Look through the data below. Collect every line where the word "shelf" occurs.
══════════
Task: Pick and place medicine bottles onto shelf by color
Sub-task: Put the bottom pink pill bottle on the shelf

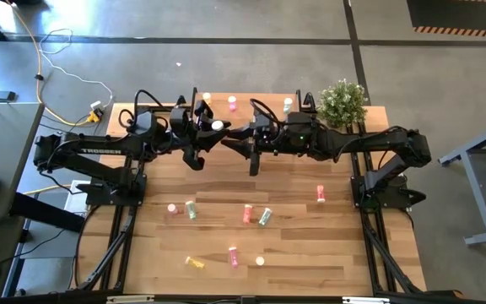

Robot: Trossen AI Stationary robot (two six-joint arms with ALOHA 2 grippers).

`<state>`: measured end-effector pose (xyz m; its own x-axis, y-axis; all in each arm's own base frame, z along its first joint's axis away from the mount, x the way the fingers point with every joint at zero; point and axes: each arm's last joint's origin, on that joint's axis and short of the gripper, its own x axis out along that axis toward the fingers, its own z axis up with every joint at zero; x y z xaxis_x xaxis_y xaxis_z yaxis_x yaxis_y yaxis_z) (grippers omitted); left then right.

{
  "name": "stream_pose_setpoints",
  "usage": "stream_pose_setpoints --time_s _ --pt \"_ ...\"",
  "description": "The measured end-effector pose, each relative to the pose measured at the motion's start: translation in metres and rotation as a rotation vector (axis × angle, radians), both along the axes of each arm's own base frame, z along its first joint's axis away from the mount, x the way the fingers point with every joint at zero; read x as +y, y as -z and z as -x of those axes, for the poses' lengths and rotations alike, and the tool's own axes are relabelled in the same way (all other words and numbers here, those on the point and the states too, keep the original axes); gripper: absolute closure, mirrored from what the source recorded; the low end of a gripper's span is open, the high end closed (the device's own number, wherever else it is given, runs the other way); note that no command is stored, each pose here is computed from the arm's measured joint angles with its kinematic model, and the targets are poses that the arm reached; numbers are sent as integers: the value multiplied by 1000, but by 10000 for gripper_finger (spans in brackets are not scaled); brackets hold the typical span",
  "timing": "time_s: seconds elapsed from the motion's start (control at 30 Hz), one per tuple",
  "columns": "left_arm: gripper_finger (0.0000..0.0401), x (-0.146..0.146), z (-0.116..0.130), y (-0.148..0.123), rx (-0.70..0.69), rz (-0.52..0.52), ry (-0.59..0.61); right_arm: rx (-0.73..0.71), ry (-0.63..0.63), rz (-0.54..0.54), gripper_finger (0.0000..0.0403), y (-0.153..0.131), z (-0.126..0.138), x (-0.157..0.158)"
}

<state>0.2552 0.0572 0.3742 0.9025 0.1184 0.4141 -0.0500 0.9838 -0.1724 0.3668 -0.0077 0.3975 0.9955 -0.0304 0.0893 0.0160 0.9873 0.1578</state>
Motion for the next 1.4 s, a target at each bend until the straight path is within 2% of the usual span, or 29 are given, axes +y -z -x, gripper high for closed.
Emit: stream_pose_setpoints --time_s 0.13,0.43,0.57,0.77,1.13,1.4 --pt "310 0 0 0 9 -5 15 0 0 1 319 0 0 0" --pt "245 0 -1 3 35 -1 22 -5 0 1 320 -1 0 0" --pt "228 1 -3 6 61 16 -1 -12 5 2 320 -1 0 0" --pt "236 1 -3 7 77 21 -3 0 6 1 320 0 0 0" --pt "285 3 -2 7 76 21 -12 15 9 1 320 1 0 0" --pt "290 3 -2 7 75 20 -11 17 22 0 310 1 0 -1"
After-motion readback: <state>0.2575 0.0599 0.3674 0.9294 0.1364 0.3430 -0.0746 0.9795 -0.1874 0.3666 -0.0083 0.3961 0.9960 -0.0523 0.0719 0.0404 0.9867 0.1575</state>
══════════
◆ Exercise result ◆
Task: Pick and place medicine bottles onto shelf by color
Sub-task: Put the bottom pink pill bottle on the shelf

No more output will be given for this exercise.